What do you think, is this a good approach?

sa-ChristianAnton commented 2 years ago

Little additional information regarding the alerts table: it should really not be necessary to clean it using a cron job: The alerts table has constraints to the events table entries. Meaning that if an entry from events table that have been making the alert happen (events table contains "problems", alerts table contains "notifications sent" and "scripts executed"), the corresponding alerts table entries will also be deleted.

zabbix=# \d alerts
                                 Table "public.alerts"
    Column     |          Type           | Collation | Nullable |        Default
---------------+-------------------------+-----------+----------+-----------------------
 alertid       | bigint                  |           | not null |
 actionid      | bigint                  |           | not null |
 eventid       | bigint                  |           | not null |
 userid        | bigint                  |           |          |
 clock         | integer                 |           | not null | 0
 mediatypeid   | bigint                  |           |          |
 sendto        | character varying(1024) |           | not null | ''::character varying
 subject       | character varying(255)  |           | not null | ''::character varying
 message       | text                    |           | not null | ''::text
 status        | integer                 |           | not null | 0
 retries       | integer                 |           | not null | 0
 error         | character varying(2048) |           | not null | ''::character varying
 esc_step      | integer                 |           | not null | 0
 alerttype     | integer                 |           | not null | 0
 p_eventid     | bigint                  |           |          |
 acknowledgeid | bigint                  |           |          |
 parameters    | text                    |           | not null | '{}'::text
Indexes:
    "alerts_pkey" PRIMARY KEY, btree (alertid)
    "alerts_1" btree (actionid)
    "alerts_2" btree (clock)
    "alerts_3" btree (eventid)
    "alerts_4" btree (status)
    "alerts_5" btree (mediatypeid)
    "alerts_6" btree (userid)
    "alerts_7" btree (p_eventid)
    "alerts_8" btree (acknowledgeid)
Foreign-key constraints:
    "c_alerts_1" FOREIGN KEY (actionid) REFERENCES actions(actionid) ON DELETE CASCADE
    "c_alerts_2" FOREIGN KEY (eventid) REFERENCES events(eventid) ON DELETE CASCADE
    "c_alerts_3" FOREIGN KEY (userid) REFERENCES users(userid) ON DELETE CASCADE
    "c_alerts_4" FOREIGN KEY (mediatypeid) REFERENCES media_type(mediatypeid) ON DELETE CASCADE
    "c_alerts_5" FOREIGN KEY (p_eventid) REFERENCES events(eventid) ON DELETE CASCADE
    "c_alerts_6" FOREIGN KEY (acknowledgeid) REFERENCES acknowledges(acknowledgeid) ON DELETE CASCADE

Events table cleanup is part of housekeeper and possible to set up in Administration->General->Housekeeping (default: 365 days).
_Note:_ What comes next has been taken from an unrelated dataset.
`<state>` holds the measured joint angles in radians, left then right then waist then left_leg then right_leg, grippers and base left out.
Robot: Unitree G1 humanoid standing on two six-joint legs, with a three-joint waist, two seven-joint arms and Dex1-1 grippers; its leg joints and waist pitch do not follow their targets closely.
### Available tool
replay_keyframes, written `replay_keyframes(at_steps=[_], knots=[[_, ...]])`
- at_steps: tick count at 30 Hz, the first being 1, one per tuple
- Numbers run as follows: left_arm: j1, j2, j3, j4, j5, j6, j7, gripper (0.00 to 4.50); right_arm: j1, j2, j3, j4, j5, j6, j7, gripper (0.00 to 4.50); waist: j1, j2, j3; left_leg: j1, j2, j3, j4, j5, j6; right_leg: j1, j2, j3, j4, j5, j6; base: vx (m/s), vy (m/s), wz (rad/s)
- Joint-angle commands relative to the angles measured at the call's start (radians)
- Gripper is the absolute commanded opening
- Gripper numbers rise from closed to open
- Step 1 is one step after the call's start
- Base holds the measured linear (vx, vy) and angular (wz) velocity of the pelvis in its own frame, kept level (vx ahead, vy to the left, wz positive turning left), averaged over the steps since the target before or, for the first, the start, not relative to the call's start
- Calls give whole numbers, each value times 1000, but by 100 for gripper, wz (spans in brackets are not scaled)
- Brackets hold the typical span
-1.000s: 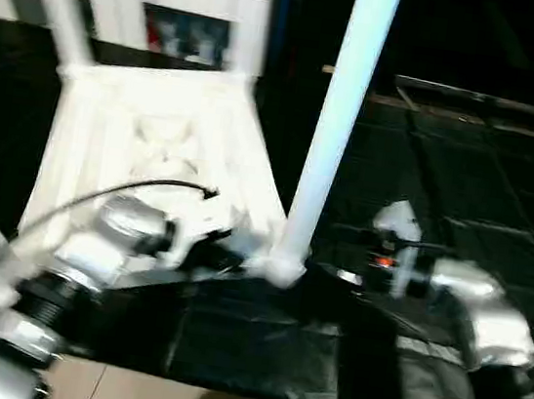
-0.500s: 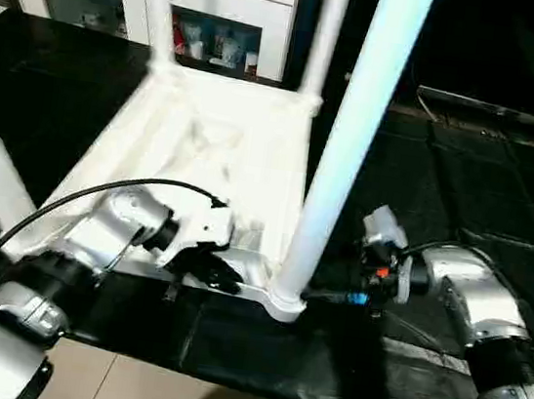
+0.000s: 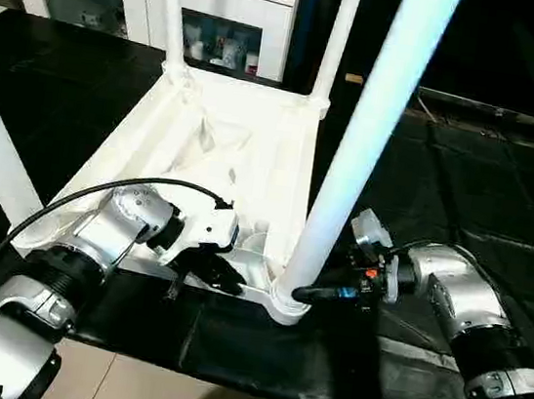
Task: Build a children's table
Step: Rotate leg to tighten
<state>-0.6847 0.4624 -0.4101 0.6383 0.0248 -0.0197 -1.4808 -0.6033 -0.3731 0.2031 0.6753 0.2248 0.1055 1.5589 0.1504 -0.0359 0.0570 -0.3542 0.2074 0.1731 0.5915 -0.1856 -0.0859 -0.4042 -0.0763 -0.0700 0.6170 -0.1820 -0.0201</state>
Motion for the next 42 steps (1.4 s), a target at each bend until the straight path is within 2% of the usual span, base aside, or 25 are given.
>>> replay_keyframes(at_steps=[1, 5, 6, 8, 9, 10, 12, 13, 14, 15, 16, 18, 21, 22, 24, 25, 28, 30, 33, 35, 36, 39, 40, 42], knots=[[-24, -13, -11, 14, 28, 12, 26, 0, 12, 0, 5, -27, 13, 15, 35, 209, -6, 8, -71, 9, 30, 2, -68, -167, 32, 52, -68, 45, -58, -146, -246, 0, 0, 0], [-27, -39, 17, 17, 20, 72, 93, 0, 52, 8, -4, -89, 14, 44, -37, 202, -2, 4, -69, 12, 32, 2, -70, -171, 26, 51, -67, 47, -61, -156, -239, 0, 0, 0], [-26, -50, 27, 11, 15, 98, 118, 0, 71, 17, -8, -120, 10, 65, -88, 200, 0, 10, -69, 12, 31, 1, -70, -186, 24, 50, -69, 46, -63, -176, -237, 0, 0, 0], [-23, -62, 37, 0, 12, 127, 148, 0, 89, 28, -11, -148, -3, 76, -149, 198, -1, 7, -65, 13, 30, -1, -74, -206, 10, 51, -69, 47, -68, -212, -221, 0, 0, 0], [-18, -80, 53, -17, 6, 167, 192, 0, 108, 50, -20, -174, -20, 104, -238, 196, -4, 10, -64, 12, 29, -2, -77, -220, 2, 52, -69, 47, -69, -236, -213, 0, 0, 0], [-13, -93, 63, -28, 0, 193, 220, 0, 118, 67, -28, -188, -26, 118, -292, 196, -7, 7, -61, 14, 27, -3, -80, -253, -8, 50, -71, 47, -80, -306, -190, 0, 0, 0], [3, -145, 90, -62, -12, 260, 311, 0, 130, 145, -69, -197, -49, 163, -496, 195, -18, 6, -59, 12, 24, -9, -84, -273, -26, 50, -73, 45, -86, -388, -159, 0, 0, 0], [7, -159, 97, -72, -15, 277, 336, 0, 131, 169, -81, -198, -57, 175, -555, 195, -30, 10, -58, 4, 22, -14, -88, -281, -36, 54, -75, 41, -89, -438, -137, 0, 0, 0], [12, -184, 107, -81, -15, 301, 380, 0, 129, 197, -87, -194, -76, 187, -626, 194, -43, 4, -60, -3, 19, -18, -89, -282, -40, 60, -75, 37, -95, -474, -110, 0, 0, 0], [12, -184, 107, -81, -15, 301, 380, 0, 129, 197, -87, -194, -76, 187, -626, 194, -47, 5, -62, -2, 21, -18, -89, -274, -43, 59, -75, 38, -94, -465, -107, 0, 0, 0], [21, -250, 138, -106, -12, 352, 500, 0, 120, 265, -100, -202, -112, 227, -789, 193, -61, 10, -59, 3, 20, -14, -86, -269, -38, 49, -69, 42, -98, -426, -120, 0, 0, 0], [27, -310, 163, -124, -10, 383, 601, 0, 100, 327, -113, -193, -152, 251, -955, 193, -67, 7, -61, 6, 17, -13, -83, -273, -38, 47, -68, 40, -97, -423, -128, 0, 0, 0], [29, -327, 170, -134, -8, 396, 629, 0, 95, 345, -114, -193, -168, 258, -1010, 193, -78, 7, -62, 7, 14, -11, -81, -263, -21, 45, -64, 42, -100, -406, -126, 0, 0, 0], [33, -358, 175, -153, 3, 415, 686, 0, 84, 374, -107, -198, -182, 275, -1052, 193, -77, 8, -64, 9, 15, -9, -80, -256, -13, 43, -63, 44, -100, -375, -133, 0, 0, 0], [39, -374, 169, -171, 8, 424, 707, 0, 76, 391, -107, -198, -178, 271, -1063, 193, -80, 7, -68, 1, 16, -9, -81, -205, -4, 52, -61, 45, -87, -272, -156, 0, 0, 0], [42, -376, 167, -176, 8, 426, 707, 0, 74, 396, -111, -197, -172, 266, -1063, 247, -80, 8, -68, 2, 15, -7, -80, -196, 1, 52, -60, 45, -86, -250, -161, 0, 0, 0], [57, -377, 169, -208, 6, 450, 709, 0, 83, 403, -118, -224, -158, 275, -1061, 278, -80, 10, -72, 0, 15, -4, -77, -144, 23, 58, -59, 46, -77, -148, -188, 0, 0, 0], [64, -363, 168, -219, 6, 450, 701, 0, 95, 393, -114, -247, -155, 269, -1040, 294, -80, 11, -71, -1, 15, -4, -77, -128, 29, 59, -59, 46, -75, -118, -197, 0, 0, 0], [72, -336, 167, -230, 2, 446, 675, 0, 115, 360, -90, -284, -158, 255, -989, 313, -80, 10, -70, 1, 16, -3, -77, -137, 31, 59, -58, 46, -76, -120, -198, 0, 0, 0], [74, -323, 169, -233, -1, 439, 659, 0, 123, 348, -95, -302, -146, 260, -968, 335, -80, 10, -69, 2, 15, -3, -78, -150, 33, 59, -59, 46, -78, -143, -197, 0, 0, 0], [79, -297, 168, -239, -6, 417, 627, 0, 135, 326, -105, -330, -113, 274, -925, 335, -80, 9, -67, 1, 15, -2, -79, -159, 32, 59, -59, 47, -81, -163, -191, 0, 0, 0], [86, -238, 164, -241, -13, 378, 547, 0, 157, 258, -104, -368, -83, 269, -812, 375, -77, 8, -65, 2, 17, -4, -81, -178, 34, 59, -60, 46, -84, -198, -179, 0, 0, 0], [87, -227, 162, -240, -12, 363, 533, 0, 161, 246, -107, -374, -76, 269, -795, 375, -77, 9, -64, 1, 17, -4, -81, -187, 34, 59, -62, 47, -87, -220, -173, 0, 0, 0], [92, -175, 156, -234, -22, 346, 445, 0, 181, 166, -107, -366, -65, 153, -656, 385, -75, 8, -66, 3, 19, -3, -79, -194, 33, 57, -64, 47, -87, -230, -171, 0, 0, 0]])
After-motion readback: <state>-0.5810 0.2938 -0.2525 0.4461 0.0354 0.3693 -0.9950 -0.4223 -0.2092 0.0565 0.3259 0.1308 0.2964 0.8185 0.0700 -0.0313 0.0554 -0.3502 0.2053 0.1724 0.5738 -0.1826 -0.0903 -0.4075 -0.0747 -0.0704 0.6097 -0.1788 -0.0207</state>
Just checked that in a live installation using Postgres.

david-moreau commented 2 years ago

Hi @sa-ChristianAnton ,

You are right it's clearly a workaround and add extraCronJobs is a better idea.

I know the dependence between event table and alerts table. Currently I have to keep the events for several months but the repush of alerts every 5 minutes causes an alarming increase of the alerts table.

David

sa-ChristianAnton commented 2 years ago

closing issue as "not planned". Looking forward for pull requests.